◆ **EXERCISE DIRECTIONS**: Keep only the lines from the start of the data through the line containing "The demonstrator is", and output them exactly.
"""
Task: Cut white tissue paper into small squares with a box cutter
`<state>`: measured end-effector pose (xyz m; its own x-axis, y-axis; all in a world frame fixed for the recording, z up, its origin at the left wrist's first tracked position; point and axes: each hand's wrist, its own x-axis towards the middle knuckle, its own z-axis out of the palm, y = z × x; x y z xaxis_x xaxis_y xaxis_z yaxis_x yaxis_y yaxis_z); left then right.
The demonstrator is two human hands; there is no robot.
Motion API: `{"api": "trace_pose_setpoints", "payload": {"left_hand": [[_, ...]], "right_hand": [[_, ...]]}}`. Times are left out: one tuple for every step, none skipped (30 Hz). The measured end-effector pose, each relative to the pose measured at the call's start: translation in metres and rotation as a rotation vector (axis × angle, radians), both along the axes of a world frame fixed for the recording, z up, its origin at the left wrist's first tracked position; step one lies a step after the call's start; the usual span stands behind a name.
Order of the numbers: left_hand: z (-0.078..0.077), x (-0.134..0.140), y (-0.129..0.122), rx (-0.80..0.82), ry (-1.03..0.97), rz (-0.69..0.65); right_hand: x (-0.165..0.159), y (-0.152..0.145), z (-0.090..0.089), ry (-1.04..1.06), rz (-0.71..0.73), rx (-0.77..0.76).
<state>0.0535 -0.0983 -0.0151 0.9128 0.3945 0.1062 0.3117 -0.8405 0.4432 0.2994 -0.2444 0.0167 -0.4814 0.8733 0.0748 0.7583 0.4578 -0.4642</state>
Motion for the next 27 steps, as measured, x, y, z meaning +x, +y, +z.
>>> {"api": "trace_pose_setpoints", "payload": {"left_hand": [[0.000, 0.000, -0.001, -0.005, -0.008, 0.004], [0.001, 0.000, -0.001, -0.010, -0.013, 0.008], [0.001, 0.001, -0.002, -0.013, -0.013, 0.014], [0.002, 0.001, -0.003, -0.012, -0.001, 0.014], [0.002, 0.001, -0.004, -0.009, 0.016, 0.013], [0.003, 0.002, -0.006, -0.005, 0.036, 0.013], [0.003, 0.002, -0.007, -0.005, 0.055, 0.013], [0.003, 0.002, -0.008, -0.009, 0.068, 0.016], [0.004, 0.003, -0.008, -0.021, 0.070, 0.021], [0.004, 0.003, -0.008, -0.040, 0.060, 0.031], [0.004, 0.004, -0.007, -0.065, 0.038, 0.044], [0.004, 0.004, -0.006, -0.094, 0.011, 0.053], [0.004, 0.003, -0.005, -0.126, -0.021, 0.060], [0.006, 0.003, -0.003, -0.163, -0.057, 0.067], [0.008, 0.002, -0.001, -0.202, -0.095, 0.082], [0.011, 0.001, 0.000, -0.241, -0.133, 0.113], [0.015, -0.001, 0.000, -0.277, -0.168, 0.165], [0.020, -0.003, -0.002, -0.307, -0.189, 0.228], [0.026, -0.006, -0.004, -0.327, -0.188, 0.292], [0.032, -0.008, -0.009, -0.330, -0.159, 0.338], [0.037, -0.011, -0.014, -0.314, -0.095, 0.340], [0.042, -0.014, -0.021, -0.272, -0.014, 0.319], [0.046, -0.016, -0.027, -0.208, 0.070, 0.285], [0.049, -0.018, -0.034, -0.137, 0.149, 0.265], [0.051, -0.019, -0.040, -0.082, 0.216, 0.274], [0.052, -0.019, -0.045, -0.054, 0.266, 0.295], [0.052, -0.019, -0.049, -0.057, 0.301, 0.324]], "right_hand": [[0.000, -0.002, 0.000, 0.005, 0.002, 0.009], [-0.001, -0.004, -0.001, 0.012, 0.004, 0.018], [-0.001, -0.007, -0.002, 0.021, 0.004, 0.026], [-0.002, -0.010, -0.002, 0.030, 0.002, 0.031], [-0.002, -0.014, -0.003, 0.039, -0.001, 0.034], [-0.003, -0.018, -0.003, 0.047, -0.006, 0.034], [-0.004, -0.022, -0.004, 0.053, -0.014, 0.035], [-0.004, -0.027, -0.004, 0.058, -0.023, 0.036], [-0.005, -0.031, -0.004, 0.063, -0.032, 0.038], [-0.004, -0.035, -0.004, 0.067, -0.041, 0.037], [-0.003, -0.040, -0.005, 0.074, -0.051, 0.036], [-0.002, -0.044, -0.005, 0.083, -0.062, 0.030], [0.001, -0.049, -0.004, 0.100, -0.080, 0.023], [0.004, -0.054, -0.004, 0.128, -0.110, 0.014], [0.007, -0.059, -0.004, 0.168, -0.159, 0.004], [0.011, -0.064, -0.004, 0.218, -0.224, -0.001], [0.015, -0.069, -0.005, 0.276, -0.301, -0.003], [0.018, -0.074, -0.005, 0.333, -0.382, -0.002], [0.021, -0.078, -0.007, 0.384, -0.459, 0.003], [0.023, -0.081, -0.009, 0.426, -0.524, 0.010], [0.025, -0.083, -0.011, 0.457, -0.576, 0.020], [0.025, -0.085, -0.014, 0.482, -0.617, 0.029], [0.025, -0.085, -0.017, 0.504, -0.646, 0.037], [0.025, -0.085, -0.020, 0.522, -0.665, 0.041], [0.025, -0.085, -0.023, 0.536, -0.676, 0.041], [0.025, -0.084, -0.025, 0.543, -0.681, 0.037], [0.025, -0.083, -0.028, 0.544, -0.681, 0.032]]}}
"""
◆ **REPLY TO THE EXERCISE**:
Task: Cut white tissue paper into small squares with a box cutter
`<state>`: measured end-effector pose (xyz m; its own x-axis, y-axis; all in a world frame fixed for the recording, z up, its origin at the left wrist's first tracked position; point and axes: each hand's wrist, its own x-axis towards the middle knuckle, its own z-axis out of the palm, y = z × x; x y z xaxis_x xaxis_y xaxis_z yaxis_x yaxis_y yaxis_z); left then right.
The demonstrator is two human hands; there is no robot.

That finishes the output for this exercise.